Although I avoid those who are clearly intoxicated, on occasion I’ve asked someone begging on the street for their story. Most aren’t good at telling a story, perhaps because they are rarely asked for one. Even so, from what they say, I’ve always gotten the sense that they have had happier times, that they have capabilities, and that they have aspirations involving their own personal interests and those whom they love.

Worse than the surface irritation of having to deal with a person who might be slovenly, dirty, inconvenient, or in-my-face is the emotional stress of considering the plight of an unfortunate person. My immediate response is to want look away. I speak of my experience to take responsibility for my reactions, yet I’m not alone. We find it easy to scorn the beggars on the streets and then project that disdain on all homeless people, further isolating them. As a result, the down and out are less likely to find help when in danger. If they are seriously harmed or killed, fewer people step forward to try to find out what happened. Those who prey upon the homeless more easily get away with their crimes. The same was true for the down and out of Victorian London.

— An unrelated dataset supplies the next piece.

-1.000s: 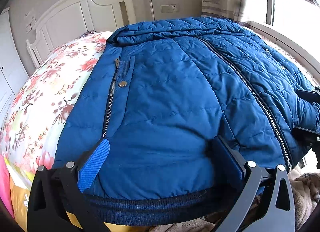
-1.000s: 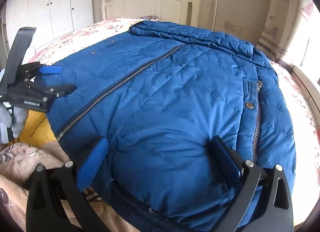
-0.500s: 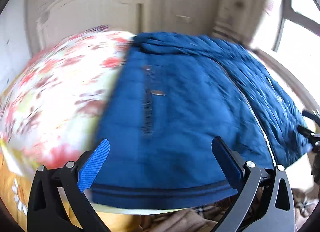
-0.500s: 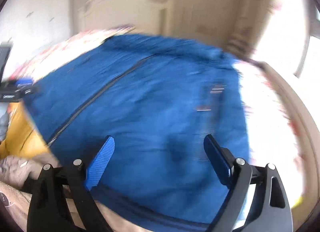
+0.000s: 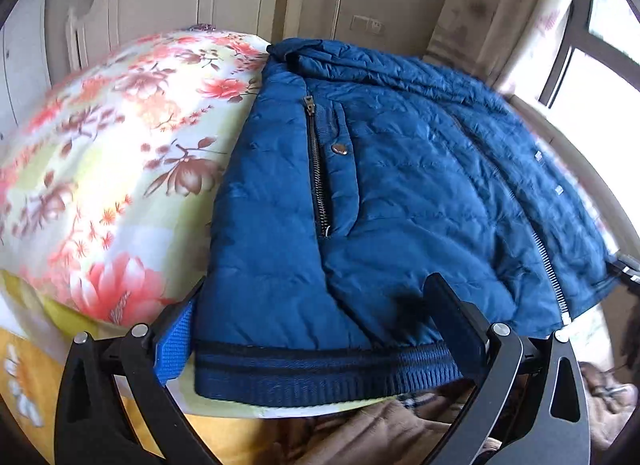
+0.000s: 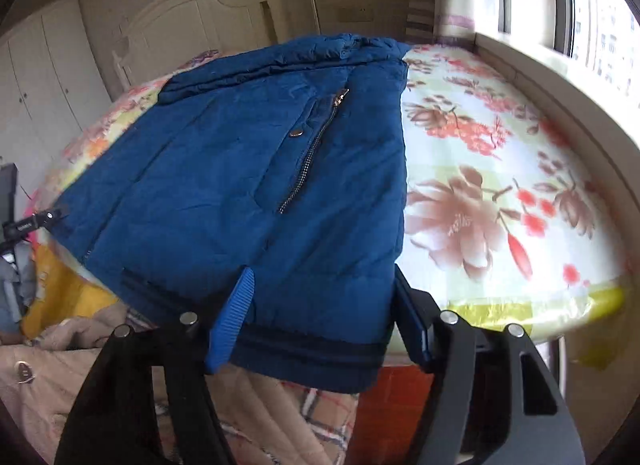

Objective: Fold large clothes
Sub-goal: 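Grasp the ribbed jacket hem with both tools and lift it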

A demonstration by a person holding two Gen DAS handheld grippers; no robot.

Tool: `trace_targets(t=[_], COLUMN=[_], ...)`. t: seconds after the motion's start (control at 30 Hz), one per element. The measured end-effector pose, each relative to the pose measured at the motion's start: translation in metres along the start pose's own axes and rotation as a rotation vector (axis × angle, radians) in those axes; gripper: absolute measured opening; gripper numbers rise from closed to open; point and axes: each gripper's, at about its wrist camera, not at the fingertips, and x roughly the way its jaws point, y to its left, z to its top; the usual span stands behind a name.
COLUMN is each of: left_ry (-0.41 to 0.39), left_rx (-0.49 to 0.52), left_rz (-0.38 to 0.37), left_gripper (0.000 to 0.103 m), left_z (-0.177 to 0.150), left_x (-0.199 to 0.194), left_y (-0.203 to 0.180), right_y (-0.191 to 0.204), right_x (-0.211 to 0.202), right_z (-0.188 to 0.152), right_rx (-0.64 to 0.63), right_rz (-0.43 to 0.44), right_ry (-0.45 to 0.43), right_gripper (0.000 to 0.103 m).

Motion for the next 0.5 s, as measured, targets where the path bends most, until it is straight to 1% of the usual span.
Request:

NewCover_TheDoubleEvent_Text_FlatPart of the reason I’ve been writing the Jack the Ripper Victims Series is that I wanted to know how walking the streets of London in that time, especially after the whitechapel murderer had begun his killings, had become reasonable for the women who were his victims. Surely after the second murder, that of Annie Chapman, the three that followed her fate knew of the dangers, yet they were willing to stagger drunken along the streets at night, looking for strangers to pay them for sex. To understand, I had to look no further than the environment that those in power in England at the time allowed to exist. The answer was simply desperation, a need to get on in life despite the dangers or end it; the same as what drove so many to commit suicide or even murder/suicide.